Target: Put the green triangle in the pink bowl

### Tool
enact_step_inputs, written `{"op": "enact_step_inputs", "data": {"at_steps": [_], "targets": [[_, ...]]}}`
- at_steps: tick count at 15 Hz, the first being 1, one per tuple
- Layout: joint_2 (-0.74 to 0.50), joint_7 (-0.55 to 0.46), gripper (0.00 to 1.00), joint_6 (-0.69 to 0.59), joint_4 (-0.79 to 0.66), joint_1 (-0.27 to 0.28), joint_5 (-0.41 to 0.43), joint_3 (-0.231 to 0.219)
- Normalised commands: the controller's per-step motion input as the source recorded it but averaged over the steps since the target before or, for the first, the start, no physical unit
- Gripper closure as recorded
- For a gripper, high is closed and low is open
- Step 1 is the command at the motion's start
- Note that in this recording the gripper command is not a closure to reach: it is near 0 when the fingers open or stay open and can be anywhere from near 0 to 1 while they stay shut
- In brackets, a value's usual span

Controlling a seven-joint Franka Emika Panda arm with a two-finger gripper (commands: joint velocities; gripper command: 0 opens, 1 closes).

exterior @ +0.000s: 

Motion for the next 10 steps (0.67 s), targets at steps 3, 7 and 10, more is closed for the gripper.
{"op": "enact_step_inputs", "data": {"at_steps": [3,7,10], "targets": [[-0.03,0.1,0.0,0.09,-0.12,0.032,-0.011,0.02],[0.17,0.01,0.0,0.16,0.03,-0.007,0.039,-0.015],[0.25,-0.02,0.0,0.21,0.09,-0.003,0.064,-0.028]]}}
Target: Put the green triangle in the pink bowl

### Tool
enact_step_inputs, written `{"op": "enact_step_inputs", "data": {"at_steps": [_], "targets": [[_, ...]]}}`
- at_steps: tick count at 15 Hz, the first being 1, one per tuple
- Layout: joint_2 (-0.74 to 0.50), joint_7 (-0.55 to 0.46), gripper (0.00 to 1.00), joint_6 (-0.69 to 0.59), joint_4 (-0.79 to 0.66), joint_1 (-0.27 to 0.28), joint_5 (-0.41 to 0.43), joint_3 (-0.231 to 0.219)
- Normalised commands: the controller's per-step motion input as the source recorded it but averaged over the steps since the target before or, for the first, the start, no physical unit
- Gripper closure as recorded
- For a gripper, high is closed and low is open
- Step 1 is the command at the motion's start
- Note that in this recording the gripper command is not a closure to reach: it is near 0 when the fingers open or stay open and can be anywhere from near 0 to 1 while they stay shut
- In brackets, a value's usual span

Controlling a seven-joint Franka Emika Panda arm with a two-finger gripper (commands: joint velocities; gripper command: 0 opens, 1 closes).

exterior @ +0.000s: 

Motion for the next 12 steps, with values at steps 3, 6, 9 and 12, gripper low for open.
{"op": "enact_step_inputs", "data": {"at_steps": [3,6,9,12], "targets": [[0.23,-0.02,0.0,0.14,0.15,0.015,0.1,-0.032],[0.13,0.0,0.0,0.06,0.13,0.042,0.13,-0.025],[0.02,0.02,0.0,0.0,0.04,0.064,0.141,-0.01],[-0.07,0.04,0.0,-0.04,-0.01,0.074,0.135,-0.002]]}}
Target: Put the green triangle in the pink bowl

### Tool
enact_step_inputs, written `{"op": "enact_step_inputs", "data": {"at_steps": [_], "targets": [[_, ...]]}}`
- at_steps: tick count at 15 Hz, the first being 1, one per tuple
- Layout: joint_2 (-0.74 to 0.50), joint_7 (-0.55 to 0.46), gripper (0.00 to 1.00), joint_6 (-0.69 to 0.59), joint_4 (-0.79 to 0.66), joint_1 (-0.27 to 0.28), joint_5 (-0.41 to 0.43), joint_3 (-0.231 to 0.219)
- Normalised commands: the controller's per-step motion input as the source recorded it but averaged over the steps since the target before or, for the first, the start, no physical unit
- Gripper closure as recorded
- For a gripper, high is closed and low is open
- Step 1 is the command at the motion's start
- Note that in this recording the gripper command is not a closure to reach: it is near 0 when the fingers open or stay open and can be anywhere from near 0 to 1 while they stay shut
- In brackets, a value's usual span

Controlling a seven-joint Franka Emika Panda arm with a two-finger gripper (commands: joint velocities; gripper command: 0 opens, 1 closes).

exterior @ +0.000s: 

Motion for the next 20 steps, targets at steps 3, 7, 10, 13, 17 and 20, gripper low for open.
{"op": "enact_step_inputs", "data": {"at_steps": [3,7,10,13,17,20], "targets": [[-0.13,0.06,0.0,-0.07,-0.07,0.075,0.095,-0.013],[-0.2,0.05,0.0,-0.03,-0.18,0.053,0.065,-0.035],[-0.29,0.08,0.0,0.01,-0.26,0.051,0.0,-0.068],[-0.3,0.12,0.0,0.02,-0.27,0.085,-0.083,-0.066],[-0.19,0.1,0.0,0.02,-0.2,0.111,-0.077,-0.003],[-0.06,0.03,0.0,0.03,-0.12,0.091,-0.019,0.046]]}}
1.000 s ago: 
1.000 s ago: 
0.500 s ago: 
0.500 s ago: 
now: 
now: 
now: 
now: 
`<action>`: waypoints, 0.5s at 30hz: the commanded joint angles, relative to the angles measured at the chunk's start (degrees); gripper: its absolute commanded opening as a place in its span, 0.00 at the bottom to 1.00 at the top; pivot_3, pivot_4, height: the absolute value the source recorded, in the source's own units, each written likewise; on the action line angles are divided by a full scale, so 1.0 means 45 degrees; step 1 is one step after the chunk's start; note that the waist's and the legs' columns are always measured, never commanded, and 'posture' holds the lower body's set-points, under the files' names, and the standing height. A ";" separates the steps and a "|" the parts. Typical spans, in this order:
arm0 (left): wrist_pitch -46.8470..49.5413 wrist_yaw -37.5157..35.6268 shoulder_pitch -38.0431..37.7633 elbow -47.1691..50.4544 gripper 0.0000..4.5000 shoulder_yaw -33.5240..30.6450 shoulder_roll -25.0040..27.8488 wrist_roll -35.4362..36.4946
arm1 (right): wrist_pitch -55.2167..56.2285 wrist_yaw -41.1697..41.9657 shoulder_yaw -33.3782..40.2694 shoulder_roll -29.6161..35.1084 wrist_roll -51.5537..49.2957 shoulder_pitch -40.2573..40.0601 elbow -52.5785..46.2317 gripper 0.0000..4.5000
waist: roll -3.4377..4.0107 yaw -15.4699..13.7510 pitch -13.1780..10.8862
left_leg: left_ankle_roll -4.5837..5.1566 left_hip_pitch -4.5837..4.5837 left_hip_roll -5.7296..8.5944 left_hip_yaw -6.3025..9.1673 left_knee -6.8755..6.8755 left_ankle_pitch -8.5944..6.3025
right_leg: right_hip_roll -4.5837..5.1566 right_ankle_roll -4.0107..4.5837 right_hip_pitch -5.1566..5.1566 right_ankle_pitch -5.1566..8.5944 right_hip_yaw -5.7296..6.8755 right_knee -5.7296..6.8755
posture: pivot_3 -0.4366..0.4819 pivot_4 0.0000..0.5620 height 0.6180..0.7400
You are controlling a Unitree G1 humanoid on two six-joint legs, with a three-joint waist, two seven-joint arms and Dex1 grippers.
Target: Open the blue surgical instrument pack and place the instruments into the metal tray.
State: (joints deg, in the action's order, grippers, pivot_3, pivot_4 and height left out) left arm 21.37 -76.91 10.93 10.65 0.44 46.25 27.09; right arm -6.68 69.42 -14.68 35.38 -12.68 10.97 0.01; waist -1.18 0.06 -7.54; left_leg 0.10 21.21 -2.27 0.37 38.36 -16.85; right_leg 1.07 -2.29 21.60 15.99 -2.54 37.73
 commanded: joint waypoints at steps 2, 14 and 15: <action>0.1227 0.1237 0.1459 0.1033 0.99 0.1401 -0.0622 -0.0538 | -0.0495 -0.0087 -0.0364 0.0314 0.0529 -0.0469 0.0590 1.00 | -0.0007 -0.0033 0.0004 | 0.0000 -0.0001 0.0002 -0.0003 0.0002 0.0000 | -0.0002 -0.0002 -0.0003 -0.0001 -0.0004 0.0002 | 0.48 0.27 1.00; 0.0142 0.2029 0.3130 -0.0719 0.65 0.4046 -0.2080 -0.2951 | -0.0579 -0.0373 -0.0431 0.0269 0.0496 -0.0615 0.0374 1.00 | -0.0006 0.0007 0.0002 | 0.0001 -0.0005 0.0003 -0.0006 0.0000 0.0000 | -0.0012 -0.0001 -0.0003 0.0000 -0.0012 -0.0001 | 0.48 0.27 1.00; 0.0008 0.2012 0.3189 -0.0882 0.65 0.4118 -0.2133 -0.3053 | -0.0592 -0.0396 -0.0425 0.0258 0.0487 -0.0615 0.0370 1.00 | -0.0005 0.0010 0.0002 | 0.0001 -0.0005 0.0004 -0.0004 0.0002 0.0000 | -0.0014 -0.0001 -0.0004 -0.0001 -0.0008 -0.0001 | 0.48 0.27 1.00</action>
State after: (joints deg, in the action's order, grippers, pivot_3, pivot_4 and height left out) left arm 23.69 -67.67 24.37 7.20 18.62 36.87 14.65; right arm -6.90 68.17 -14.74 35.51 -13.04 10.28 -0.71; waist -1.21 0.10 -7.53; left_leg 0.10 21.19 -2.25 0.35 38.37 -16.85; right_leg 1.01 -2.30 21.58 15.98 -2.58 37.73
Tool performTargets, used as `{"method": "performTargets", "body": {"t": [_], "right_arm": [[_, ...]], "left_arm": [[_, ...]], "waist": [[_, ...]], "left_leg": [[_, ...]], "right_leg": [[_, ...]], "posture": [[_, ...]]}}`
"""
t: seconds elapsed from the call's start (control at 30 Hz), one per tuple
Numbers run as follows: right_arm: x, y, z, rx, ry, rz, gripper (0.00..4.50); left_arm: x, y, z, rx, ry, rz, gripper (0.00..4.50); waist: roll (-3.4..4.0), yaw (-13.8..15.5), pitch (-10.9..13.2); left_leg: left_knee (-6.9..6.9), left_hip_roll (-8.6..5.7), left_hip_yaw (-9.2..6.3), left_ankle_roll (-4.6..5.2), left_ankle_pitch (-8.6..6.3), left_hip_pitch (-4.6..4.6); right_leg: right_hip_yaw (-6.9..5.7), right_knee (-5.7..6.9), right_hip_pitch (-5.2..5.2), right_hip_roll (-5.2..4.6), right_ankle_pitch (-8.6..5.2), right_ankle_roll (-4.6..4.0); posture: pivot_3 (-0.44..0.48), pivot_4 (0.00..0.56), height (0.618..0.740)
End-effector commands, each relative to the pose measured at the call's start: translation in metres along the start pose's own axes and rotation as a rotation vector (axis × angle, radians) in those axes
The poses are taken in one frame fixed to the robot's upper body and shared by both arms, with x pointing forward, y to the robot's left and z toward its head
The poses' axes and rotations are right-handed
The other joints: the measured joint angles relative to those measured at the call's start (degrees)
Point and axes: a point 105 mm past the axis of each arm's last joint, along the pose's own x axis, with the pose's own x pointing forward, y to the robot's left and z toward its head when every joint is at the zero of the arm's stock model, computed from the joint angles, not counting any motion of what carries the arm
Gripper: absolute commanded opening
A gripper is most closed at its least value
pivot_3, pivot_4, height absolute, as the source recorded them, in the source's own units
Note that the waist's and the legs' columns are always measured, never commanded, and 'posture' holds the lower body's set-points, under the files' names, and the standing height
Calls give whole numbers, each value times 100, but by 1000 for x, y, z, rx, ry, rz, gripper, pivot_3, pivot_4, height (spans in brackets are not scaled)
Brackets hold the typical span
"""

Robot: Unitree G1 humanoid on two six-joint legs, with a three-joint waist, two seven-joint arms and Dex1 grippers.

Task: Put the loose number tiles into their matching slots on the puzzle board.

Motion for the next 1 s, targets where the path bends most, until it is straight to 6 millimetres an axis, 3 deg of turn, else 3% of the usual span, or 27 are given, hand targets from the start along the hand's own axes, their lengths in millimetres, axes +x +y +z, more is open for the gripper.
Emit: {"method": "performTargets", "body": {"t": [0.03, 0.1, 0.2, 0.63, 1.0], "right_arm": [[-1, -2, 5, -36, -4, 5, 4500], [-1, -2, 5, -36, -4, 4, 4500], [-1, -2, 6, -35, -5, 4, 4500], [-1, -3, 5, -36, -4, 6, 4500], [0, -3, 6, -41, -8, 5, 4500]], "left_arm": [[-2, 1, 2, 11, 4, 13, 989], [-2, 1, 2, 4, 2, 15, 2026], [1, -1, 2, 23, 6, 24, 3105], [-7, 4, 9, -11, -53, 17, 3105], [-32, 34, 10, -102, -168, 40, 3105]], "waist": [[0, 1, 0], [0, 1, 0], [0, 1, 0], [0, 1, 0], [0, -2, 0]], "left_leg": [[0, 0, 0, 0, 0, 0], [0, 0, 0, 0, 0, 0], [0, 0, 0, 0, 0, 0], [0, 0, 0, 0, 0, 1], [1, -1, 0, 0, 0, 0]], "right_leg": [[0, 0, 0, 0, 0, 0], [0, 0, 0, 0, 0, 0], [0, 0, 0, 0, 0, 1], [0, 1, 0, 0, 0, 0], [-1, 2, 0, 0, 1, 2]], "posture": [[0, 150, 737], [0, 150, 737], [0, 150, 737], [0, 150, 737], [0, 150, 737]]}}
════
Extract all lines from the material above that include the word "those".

End-effector commands, each relative to the pose measured at the call's start: translation in metres along the start pose's own axes and rotation as a rotation vector (axis × angle, radians) in those axes
The other joints: the measured joint angles relative to those measured at the call's start (degrees)

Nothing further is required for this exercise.